◆ **WHAT TO WORK ON**:
Lines from the line with "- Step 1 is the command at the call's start" to the line with "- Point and" in the entries below, and only those, must be output exactly, with both ends included.

◆ **ENTRIES SHOWN**:
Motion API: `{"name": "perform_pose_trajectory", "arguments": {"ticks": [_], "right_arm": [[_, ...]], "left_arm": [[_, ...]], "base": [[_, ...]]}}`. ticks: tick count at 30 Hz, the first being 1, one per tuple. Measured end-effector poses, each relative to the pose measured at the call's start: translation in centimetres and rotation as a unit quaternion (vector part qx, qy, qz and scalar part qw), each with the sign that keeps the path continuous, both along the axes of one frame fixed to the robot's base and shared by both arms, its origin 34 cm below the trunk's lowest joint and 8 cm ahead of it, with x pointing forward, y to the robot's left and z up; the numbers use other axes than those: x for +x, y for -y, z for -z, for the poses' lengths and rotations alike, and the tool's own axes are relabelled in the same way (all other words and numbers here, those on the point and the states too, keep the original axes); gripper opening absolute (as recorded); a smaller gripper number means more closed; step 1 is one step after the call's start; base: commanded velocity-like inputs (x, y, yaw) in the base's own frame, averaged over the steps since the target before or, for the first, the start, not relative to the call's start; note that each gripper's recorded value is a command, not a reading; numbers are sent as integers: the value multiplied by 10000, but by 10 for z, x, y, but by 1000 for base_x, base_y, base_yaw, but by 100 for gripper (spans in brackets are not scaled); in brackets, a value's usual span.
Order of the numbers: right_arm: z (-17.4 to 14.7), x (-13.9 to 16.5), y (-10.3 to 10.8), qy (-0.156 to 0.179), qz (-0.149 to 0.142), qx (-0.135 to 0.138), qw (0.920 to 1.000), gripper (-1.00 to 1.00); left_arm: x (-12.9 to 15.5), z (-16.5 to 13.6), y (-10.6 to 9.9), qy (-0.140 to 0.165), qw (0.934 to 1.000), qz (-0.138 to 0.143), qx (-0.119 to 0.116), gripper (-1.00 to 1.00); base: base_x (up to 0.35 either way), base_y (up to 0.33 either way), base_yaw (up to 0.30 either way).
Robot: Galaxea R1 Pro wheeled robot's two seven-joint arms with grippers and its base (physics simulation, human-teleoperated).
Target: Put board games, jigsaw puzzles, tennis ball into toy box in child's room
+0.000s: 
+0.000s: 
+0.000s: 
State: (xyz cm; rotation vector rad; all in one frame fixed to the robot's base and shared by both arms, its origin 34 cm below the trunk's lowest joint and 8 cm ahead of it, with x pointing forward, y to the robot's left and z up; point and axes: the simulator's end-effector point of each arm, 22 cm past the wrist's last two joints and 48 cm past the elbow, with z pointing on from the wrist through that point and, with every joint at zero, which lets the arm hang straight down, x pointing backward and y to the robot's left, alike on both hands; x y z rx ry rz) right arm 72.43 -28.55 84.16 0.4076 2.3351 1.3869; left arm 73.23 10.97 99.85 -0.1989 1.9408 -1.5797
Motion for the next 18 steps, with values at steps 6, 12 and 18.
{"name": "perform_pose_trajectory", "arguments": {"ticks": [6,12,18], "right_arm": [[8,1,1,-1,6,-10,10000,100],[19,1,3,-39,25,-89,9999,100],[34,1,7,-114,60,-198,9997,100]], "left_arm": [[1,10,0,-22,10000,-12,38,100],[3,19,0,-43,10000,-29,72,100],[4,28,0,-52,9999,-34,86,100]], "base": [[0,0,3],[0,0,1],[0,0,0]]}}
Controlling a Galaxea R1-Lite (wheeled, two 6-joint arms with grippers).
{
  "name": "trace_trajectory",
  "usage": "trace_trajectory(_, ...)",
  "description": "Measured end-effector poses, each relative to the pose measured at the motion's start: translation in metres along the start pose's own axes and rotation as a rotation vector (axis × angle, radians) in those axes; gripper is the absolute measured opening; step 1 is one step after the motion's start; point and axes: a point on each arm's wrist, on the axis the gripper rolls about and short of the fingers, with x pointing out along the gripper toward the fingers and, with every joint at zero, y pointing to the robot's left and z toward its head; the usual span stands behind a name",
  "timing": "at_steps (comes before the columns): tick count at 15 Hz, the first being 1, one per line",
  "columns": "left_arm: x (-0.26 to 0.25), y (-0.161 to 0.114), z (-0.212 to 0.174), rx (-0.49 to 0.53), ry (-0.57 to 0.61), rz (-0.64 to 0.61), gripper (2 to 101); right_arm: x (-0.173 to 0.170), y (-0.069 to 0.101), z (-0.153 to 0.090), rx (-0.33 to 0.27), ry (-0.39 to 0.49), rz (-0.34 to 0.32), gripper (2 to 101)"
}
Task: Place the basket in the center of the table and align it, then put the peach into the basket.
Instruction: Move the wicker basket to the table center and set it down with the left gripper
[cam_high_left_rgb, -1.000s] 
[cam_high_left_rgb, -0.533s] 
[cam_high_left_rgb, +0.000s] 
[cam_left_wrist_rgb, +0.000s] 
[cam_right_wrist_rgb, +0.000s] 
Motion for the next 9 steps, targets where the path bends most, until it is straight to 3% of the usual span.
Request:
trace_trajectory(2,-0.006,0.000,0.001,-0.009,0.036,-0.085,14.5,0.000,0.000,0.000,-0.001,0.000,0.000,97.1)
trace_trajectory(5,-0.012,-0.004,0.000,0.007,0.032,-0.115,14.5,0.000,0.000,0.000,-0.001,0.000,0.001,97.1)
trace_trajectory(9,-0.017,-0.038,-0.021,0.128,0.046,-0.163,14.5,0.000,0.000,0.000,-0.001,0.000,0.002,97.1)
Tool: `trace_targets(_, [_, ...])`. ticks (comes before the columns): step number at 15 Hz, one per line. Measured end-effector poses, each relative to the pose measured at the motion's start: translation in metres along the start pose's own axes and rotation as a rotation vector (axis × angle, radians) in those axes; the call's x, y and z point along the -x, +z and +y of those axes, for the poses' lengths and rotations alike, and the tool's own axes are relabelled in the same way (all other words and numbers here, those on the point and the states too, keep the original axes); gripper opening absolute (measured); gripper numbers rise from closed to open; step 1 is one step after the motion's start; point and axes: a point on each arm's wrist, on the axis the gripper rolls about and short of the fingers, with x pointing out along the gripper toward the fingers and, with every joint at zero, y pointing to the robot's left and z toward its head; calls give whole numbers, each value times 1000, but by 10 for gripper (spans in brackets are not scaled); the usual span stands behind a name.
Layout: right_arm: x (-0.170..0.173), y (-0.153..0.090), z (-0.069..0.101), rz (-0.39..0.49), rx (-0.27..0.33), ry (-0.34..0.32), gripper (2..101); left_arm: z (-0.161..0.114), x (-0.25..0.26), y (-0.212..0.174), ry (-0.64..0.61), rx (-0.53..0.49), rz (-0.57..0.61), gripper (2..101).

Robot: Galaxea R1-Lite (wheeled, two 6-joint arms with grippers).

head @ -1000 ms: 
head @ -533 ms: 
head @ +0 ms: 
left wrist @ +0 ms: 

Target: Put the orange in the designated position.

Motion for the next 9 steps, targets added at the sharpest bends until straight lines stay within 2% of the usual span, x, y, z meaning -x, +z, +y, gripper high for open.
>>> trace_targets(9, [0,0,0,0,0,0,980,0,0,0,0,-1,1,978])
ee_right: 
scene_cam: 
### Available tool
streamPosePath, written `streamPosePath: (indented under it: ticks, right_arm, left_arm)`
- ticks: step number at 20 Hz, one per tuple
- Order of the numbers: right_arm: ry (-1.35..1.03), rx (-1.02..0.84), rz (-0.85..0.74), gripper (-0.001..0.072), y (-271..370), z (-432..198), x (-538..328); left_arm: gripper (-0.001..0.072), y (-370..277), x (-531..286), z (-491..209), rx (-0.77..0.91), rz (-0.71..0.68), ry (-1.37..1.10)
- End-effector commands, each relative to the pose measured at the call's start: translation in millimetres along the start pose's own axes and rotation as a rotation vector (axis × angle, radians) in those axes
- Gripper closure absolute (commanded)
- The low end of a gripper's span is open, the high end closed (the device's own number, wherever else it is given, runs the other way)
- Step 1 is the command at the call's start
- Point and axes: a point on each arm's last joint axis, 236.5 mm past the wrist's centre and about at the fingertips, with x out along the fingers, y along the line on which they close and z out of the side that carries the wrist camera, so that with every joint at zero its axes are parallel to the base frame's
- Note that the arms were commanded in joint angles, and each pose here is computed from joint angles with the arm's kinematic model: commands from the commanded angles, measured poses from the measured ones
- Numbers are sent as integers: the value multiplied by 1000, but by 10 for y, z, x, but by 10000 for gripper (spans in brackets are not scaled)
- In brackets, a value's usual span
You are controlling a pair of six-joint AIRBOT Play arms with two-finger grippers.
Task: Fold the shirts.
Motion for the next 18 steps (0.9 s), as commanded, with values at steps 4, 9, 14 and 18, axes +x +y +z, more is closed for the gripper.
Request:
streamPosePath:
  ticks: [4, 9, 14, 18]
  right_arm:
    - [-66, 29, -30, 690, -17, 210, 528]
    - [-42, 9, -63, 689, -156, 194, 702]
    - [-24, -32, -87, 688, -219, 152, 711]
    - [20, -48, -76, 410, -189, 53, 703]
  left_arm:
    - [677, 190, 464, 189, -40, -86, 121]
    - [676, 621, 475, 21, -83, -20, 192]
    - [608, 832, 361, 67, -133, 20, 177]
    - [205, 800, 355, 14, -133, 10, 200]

◆ **ANSWER AREA**:
- Step 1 is the command at the call's start
- Point and axes: a point on each arm's last joint axis, 236.5 mm past the wrist's centre and about at the fingertips, with x out along the fingers, y along the line on which they close and z out of the side that carries the wrist camera, so that with every joint at zero its axes are parallel to the base frame's

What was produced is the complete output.